# Fuming!!!!!!!!!!!!



## Tink82 (Mar 22, 2009)

I'm so angry right now. I have to let it out somehow......

I was sorting out some washing on radiators and went into my daughters room at the back of the house, I looked out the window and saw a bright white rabbit sitting in next doors garden. I know that they don't have a rabbit and I have a 'friend' whose garden bacs onto theirs does, so I thought it may be hers.

Worried that a fox will come and get to it bofore anyone esle can I took a blanket outside (and it is pouring with rain here, relly heavy) I edged over to it slowly and it sat there muching on the grass. It was stunning, white all over with blue eyes and black around them... I threw the blanket over but it didn't work and he bounced off into the hedge of next door but one, popping his head round to watch me

So, I went back to mine, got the pet carrier filled it with hay and got a few pellets to coax it in. It is hiding in next door but ones over grown bramble so I walked all the way around to my 'friends' to let her know and confirm it is hers...

Well, I wish I had not bothered, Her response?? "I know he is out, I don't care. I give in with him. He keeps getting out" So i told her there are a lot of foxes around and she said that it wouldn't bother her if he got eaten.

I asked her how he gets out and she said he is either digging under or jumping over his run. I asked how big it was and it sounds like it is about 30cm high. So I advised her how to stop him escaping. I told her that if he doesn't come home tonight there is a good chance he wont be back at all due to the foxes... and she said "they would be doing me a favour, I'm sick of the animals in this house"

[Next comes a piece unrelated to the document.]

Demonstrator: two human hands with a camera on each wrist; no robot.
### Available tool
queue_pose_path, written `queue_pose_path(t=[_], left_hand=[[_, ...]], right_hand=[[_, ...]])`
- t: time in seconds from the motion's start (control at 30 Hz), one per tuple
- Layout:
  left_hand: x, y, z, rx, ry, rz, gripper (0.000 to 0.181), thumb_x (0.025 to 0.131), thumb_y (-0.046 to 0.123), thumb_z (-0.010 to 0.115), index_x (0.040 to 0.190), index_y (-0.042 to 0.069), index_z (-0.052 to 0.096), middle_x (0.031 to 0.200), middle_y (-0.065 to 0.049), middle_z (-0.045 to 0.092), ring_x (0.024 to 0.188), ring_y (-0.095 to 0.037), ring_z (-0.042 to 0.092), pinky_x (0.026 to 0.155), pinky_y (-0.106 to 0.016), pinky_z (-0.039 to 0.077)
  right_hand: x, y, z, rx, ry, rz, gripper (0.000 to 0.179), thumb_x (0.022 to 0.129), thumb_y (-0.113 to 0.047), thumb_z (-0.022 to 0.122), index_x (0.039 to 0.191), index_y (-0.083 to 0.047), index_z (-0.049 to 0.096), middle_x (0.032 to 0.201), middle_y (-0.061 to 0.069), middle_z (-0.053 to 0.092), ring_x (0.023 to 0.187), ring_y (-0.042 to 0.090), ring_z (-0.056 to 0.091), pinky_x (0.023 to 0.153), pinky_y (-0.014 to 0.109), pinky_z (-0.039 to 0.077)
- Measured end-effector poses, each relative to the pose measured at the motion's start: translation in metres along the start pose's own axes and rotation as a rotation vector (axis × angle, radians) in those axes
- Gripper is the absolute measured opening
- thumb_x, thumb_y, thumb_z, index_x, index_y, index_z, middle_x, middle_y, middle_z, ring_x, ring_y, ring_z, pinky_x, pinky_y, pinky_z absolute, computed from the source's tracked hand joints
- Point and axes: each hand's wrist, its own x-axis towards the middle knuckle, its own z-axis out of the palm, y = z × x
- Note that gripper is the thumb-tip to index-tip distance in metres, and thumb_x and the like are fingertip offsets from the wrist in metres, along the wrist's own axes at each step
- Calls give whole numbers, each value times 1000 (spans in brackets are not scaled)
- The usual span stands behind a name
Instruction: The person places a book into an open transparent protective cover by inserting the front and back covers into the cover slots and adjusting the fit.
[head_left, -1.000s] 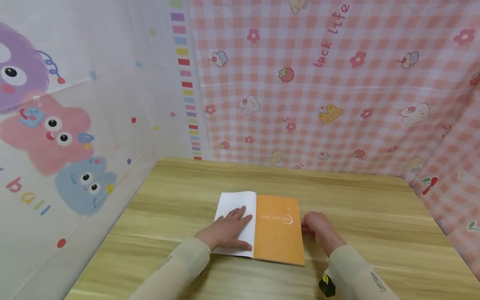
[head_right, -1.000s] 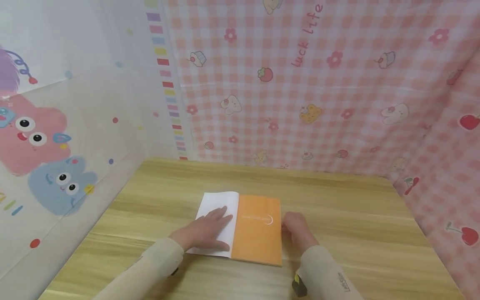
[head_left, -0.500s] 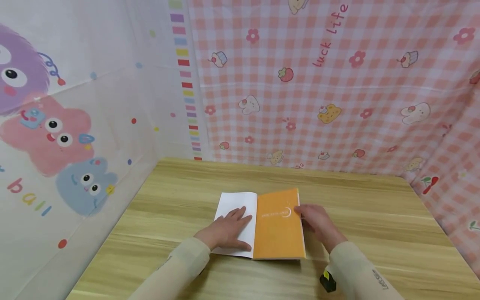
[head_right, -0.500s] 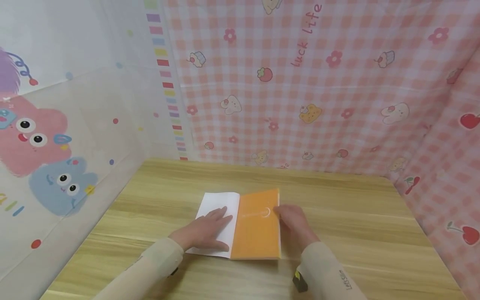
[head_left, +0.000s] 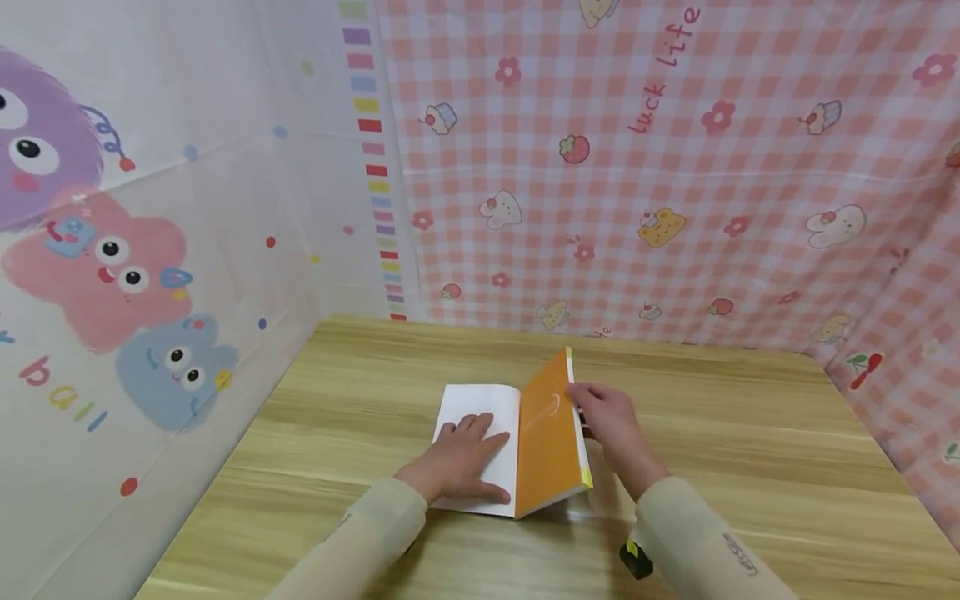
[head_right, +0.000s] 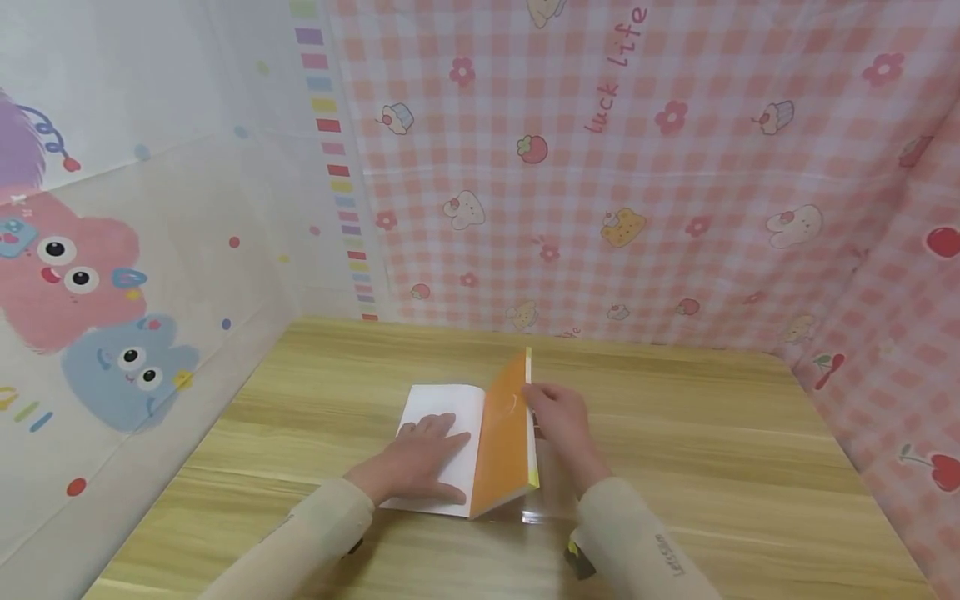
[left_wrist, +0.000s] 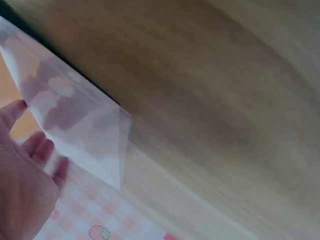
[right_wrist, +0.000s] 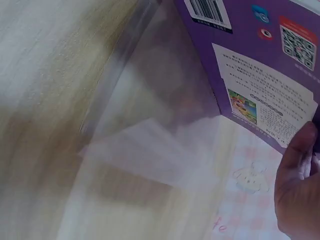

She told me he was in with their gunnie pig but the rabbit chewed it's ear off and... wait for this one.... she actually LAUGHED about it.

I offered to take him off her hands if she really doesn't want him but she wont because her daughter is 'fond of him' though apparently never feeds him or gives him any attention. And she said, infront of the child (who is 5) "if a fox gets him and eats him it is nature isn't it sweet heart"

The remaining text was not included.